On Sat, Apr 10, 2010 at 6:35 PM, Andrew Flegg <andrew at bleb.org> wrote:

> Example problems (OTTOMH):
>  * Maemo 3 had Python documentation, but the canonical place for that
>    now is http://pymaemo.garage.maemo.org/
>  * Maemo 4 had lots of PDF documentation so isn't easy to search
>  * Maemo 5 has docs spread across the wiki (both current and archive),
>    Forum Nokia and so on.

> Now, I don't know how to solve this problem; perhaps one task could be
> to look at what other projects do about old API & reference
> documentation and come up with a strategy for Maemo? (Assuming we
> don't have one already :-))

I don't think it would be an easy task to try and look at other
projects, because there aren't that many projects that offer the same
problem.

I think there are a few things we should focus on:

- Realistically speaking, how many people are still developing for Maemo 3?
   In case the above number is low, maybe it would be an idea to
remove the Maemo 3 documentation from the search engines and clear up
the Maemo "namespace". We can still have an archive that is pointed to
clearly from the website, but just not indexed by bots.

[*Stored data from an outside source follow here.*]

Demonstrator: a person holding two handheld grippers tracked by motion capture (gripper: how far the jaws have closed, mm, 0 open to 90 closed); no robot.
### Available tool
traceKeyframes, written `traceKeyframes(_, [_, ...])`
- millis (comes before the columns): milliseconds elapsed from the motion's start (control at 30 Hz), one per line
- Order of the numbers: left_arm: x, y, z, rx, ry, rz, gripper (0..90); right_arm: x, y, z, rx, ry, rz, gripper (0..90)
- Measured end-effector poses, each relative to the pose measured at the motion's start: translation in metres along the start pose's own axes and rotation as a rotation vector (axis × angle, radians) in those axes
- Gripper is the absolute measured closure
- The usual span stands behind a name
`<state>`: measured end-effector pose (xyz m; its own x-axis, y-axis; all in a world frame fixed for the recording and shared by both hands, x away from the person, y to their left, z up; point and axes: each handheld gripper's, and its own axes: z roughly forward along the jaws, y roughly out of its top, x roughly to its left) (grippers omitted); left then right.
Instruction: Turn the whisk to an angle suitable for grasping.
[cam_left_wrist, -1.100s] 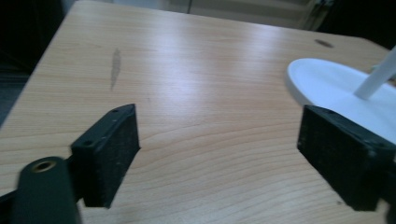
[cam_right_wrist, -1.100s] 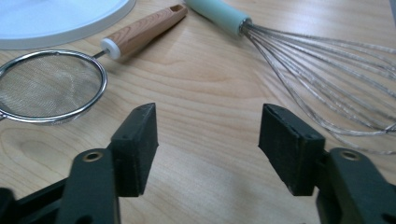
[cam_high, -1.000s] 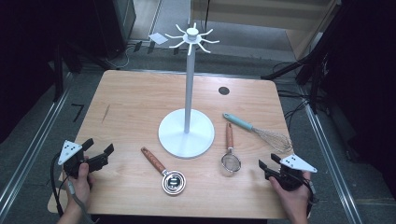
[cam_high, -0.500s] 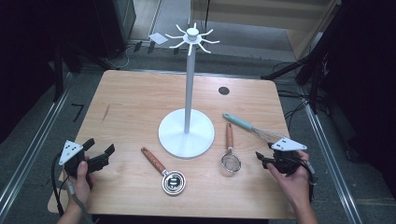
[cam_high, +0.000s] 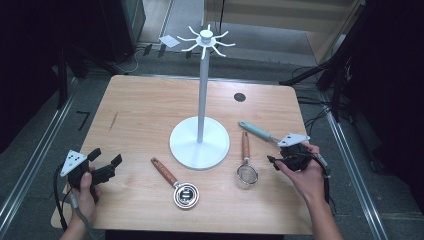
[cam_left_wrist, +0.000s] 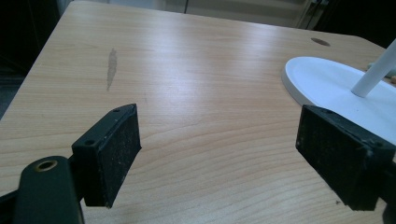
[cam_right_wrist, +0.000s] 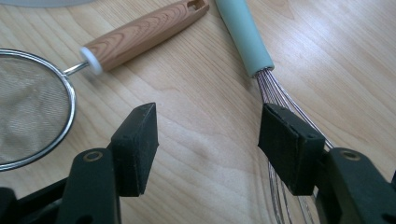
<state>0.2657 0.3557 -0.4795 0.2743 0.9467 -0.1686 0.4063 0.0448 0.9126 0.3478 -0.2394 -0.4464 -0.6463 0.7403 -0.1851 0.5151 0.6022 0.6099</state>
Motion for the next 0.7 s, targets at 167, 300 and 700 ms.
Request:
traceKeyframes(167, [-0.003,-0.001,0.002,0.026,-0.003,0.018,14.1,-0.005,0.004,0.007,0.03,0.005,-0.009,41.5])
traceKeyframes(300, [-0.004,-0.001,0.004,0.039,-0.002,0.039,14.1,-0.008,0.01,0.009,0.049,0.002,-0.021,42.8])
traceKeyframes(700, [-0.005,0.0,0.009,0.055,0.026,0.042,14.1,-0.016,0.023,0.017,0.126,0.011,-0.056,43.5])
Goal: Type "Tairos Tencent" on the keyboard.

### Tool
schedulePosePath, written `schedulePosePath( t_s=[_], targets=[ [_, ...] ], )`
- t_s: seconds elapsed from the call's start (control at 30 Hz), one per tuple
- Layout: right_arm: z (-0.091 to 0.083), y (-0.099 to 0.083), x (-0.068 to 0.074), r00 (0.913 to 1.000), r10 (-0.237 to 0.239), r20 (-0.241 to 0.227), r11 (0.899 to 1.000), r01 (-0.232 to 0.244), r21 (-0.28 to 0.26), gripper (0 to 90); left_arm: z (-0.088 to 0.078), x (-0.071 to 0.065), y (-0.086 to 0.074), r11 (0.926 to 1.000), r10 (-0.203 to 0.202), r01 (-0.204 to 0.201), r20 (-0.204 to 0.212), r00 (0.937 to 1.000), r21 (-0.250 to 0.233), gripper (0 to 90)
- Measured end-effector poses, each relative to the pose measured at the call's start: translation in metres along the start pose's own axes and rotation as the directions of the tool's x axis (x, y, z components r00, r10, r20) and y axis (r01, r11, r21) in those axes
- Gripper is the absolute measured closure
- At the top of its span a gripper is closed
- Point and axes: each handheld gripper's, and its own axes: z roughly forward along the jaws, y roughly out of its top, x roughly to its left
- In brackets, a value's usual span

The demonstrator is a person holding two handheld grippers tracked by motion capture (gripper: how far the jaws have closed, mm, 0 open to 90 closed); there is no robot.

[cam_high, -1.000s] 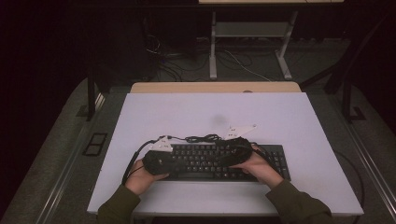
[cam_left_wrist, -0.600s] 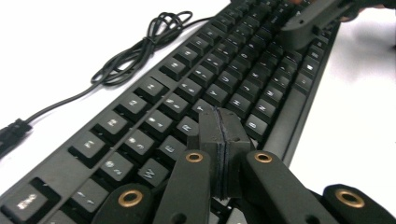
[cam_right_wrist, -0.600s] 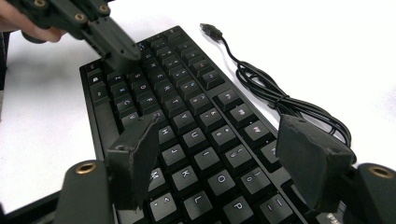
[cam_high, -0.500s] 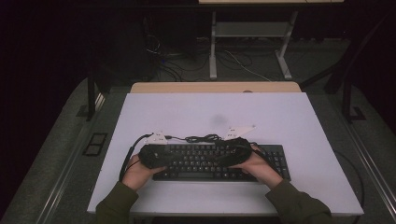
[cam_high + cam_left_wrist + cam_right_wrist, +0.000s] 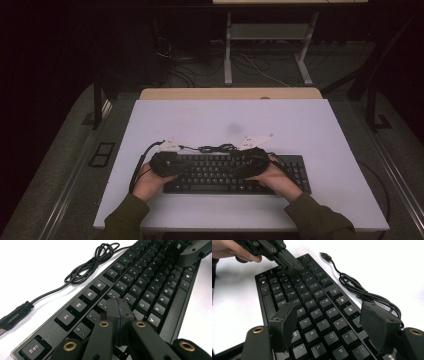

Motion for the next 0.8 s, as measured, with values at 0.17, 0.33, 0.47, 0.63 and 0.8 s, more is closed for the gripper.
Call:
schedulePosePath(
  t_s=[0.17,0.33,0.47,0.63,0.8],
  targets=[
    [0.0005,0.0,0.0004,1.0,0.0,-0.001,1.0,0.0,0.001,29.5,0.0029,0.0013,-0.0002,0.9998,0.011,-0.011,-0.002,0.9999,0.016,89.6],
    [0.0007,0.0,0.0002,1.0,0.001,0.0,1.0,-0.001,-0.001,29.5,0.0058,0.0013,-0.001,0.9998,0.009,-0.009,-0.008,0.9999,0.02,89.6],
    [0.0004,0.0,0.0003,1.0,0.001,0.0,1.0,-0.001,-0.001,29.5,0.0064,0.0018,-0.001,0.9996,0.012,-0.012,-0.006,0.9999,0.026,89.6],
    [0.0004,0.0001,0.0003,1.0,0.0,0.0,1.0,0.0,-0.001,29.6,0.007,0.0015,-0.0014,0.9998,0.008,-0.008,-0.005,1.0,0.021,89.6],
    [-0.0001,0.0002,0.0,1.0,-0.001,-0.001,1.0,0.001,0.003,29.6,0.0092,0.0009,-0.0028,0.9995,0.003,-0.004,0.005,1.0,0.032,89.7]
  ],
)
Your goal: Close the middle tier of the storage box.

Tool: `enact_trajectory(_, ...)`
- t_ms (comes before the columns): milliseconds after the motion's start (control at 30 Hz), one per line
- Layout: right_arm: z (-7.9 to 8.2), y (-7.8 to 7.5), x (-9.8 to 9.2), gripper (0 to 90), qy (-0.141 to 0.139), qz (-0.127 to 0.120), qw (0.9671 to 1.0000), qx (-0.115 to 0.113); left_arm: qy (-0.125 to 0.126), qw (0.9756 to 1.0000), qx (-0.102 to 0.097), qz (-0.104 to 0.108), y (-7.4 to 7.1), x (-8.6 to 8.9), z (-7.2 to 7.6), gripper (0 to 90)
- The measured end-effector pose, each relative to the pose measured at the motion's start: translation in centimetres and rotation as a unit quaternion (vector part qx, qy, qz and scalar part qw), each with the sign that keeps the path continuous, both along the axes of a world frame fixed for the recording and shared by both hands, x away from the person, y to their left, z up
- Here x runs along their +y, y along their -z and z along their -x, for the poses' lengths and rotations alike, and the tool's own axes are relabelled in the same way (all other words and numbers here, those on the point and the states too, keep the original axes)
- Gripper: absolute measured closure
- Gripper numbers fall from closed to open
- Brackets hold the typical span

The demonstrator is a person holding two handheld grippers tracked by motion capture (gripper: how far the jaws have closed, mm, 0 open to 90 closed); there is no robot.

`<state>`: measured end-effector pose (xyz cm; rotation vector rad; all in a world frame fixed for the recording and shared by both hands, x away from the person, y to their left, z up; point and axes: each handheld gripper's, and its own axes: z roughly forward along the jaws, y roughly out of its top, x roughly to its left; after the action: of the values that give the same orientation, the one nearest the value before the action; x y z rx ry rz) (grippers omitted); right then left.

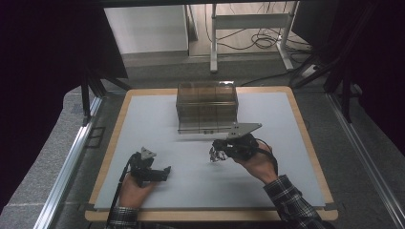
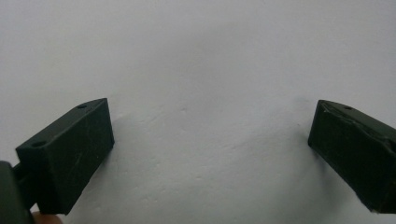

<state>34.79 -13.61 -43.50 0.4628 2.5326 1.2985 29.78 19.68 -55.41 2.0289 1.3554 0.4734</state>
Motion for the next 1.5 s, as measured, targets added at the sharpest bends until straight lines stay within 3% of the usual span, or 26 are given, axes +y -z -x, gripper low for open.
enact_trajectory(1500,-3.9,-2.0,1.2,80.6,0.037,-0.017,0.9992,-0.006,0.001,1.0,-0.001,-0.002,0.0,0.0,0.0,0.7)
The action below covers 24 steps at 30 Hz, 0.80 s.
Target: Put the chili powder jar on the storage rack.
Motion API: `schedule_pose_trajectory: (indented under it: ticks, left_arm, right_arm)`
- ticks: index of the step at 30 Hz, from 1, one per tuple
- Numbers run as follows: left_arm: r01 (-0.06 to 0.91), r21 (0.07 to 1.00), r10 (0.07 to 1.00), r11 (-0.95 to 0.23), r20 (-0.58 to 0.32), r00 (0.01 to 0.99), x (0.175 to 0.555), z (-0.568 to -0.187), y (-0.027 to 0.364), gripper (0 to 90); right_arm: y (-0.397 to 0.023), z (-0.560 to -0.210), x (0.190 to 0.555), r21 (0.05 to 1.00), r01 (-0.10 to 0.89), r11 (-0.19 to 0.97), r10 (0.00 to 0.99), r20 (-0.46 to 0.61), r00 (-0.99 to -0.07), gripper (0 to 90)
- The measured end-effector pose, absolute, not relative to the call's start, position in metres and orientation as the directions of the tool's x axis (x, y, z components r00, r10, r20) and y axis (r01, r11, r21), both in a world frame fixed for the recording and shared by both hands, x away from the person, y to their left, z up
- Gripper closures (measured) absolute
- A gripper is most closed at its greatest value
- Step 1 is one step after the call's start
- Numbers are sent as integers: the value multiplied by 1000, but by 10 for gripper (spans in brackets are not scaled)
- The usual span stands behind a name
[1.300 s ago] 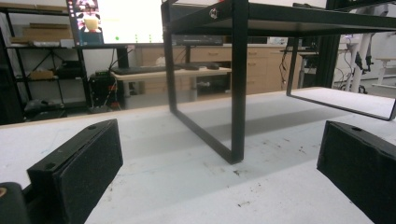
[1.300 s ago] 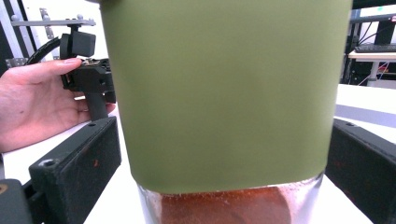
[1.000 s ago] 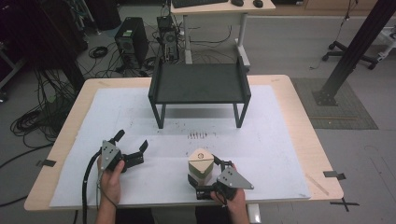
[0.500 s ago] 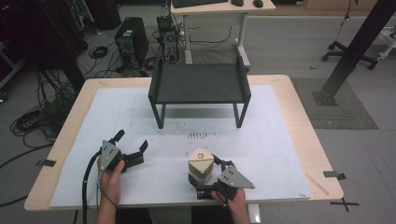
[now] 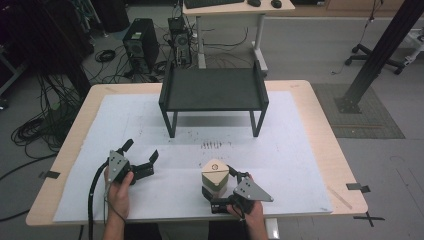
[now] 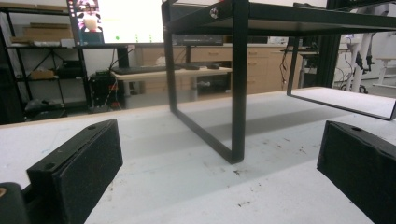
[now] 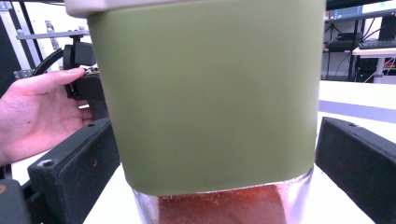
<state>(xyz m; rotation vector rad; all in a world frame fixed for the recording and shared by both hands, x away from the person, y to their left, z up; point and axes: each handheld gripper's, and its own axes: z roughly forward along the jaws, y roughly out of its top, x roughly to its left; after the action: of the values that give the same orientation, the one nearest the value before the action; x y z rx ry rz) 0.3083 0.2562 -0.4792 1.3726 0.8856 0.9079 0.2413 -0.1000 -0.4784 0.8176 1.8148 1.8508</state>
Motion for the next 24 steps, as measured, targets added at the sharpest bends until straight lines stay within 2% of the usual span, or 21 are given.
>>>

- What types of development and documentation do we have?
   There are three types of developments going on. Maemo 3, Maemo GTK,
and Maemo Qt. The main focus of developers is C/C++ and Python.
      - The Maemo 3 documentation is historical and should just be a
matter of assembling it in one unique format, and then storing it --
no writing required.
      - Same thing for the Maemo GTK documentation, there is a lot of
it, spread across different media and websites, we need a task to
assemble it under one unique format, and then storing it (note, this
format should be editable for future contributors) -- Note: This can
cover Maemo 4 AND 5.
      - Maemo Qt: This is is the most active documentation set at the
moment, covering Maemo development, and later on being merged with
MeeGo. I believe we need to consult with the MeeGo project in order to
be future-proof, and help *them* re-use our documentation when the
time comes. Note: This can cover Maemo 4 AND 5.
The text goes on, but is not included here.